Photographers are implementing unique ways to chronicle the long days of social distancing through a term new to most of us, “porch photography.” Using telephoto lenses and creativity, photographers are serving the community and giving people and their families a break from the routine of doing nothing.
Ashley Murphy, a photographer with an art gallery in SOMA, is taking photos of people in their masks. She’s calling it the #themaskedproject, and dozens have volunteered to model for the project. She says she’s not necessarily doing porch portraits but is complying with safe social- distancing standards. She adds, “For many of my subjects, they have said this was exciting. A simple 2-5 minute photo outside their home is something much more. It is a way to be a part of something bigger. A way to show the world who we are.”

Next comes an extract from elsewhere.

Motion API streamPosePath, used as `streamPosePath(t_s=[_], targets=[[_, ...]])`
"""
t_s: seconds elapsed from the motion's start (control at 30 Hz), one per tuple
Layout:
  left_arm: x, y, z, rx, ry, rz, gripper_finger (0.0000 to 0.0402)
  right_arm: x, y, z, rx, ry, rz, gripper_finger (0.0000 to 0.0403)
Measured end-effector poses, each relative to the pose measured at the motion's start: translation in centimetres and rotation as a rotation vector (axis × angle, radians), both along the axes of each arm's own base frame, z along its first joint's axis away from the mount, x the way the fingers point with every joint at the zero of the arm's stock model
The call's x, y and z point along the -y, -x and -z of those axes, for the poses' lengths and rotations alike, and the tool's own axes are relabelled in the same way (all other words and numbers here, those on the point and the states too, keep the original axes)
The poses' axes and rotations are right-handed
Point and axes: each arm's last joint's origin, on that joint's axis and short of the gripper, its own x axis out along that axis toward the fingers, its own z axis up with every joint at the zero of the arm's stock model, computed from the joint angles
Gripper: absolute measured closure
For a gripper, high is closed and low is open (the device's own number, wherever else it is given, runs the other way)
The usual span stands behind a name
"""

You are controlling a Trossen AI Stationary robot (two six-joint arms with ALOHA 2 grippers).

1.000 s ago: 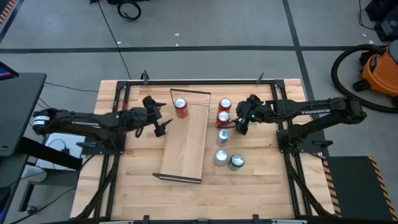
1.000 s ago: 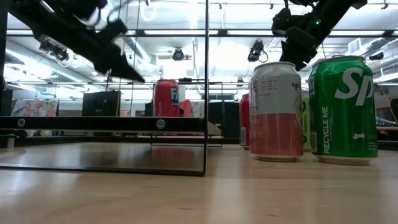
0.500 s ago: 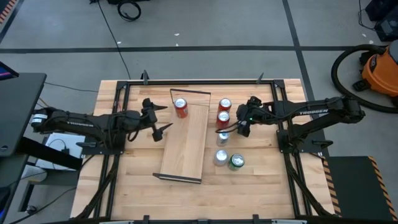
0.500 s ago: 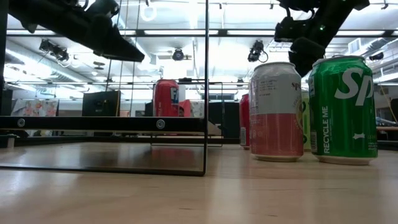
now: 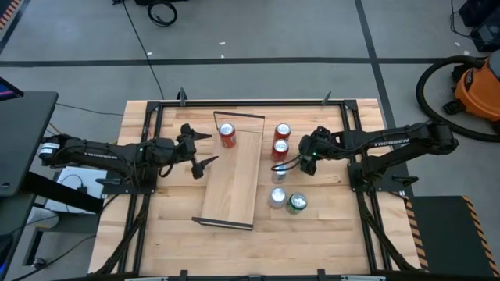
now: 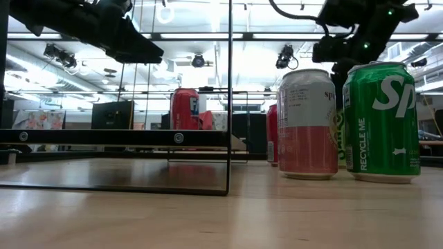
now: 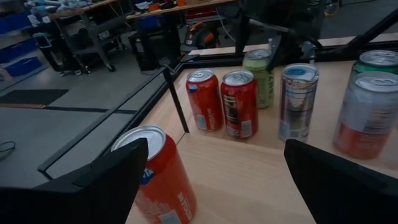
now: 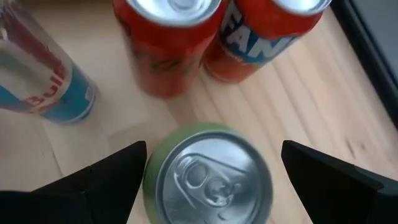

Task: Place canned beverage on shelf
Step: Put the light green soda can on the shelf

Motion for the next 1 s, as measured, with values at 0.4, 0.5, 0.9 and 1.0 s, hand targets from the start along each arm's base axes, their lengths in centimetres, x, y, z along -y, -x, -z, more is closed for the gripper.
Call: streamPosePath(t_s=[0.4,0.5,0.9,1.0], targets=[[0.2,-0.1,0.0,0.011,0.052,0.064,0.0013,0.6,0.4,0.7,-0.018,-0.081,0.011,0.0054],[0.2,-0.1,0.0,0.012,0.055,0.063,0.0013,0.7,0.4,0.6,-0.017,-0.099,0.003,0.0076],[0.2,-0.1,0.0,0.012,0.055,0.064,0.0013,0.8,-0.4,-2.9,0.006,-0.094,-0.018,0.0076],[0.2,-0.1,0.0,0.012,0.056,0.068,0.0013,0.9,-0.8,-4.1,0.015,-0.071,-0.022,0.0076]])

Photographer Paige Horras began posting on social media that she was available to “come to your porch observing strict social distancing norms and take photos of your family.” Her caveat? In exchange for one digital photo from the shoot, you must support a local charity.
Noelle Buttry has been behind a camera lens most of her life and because of these unique circumstances, she is using her passion for art combined with reaching out to the community. She says, “It’s been a huge change for me not to greet clients with a hug and keep at least a 6-ft distance, but respecting the mandate is important to both me and the families I photograph and my sense is that people are taking this very seriously overall.” She calls her venture the #windowproject.
In the world of cliches, “desperate times call for desperate measures” has morphed into “necessity is the mother of invention.”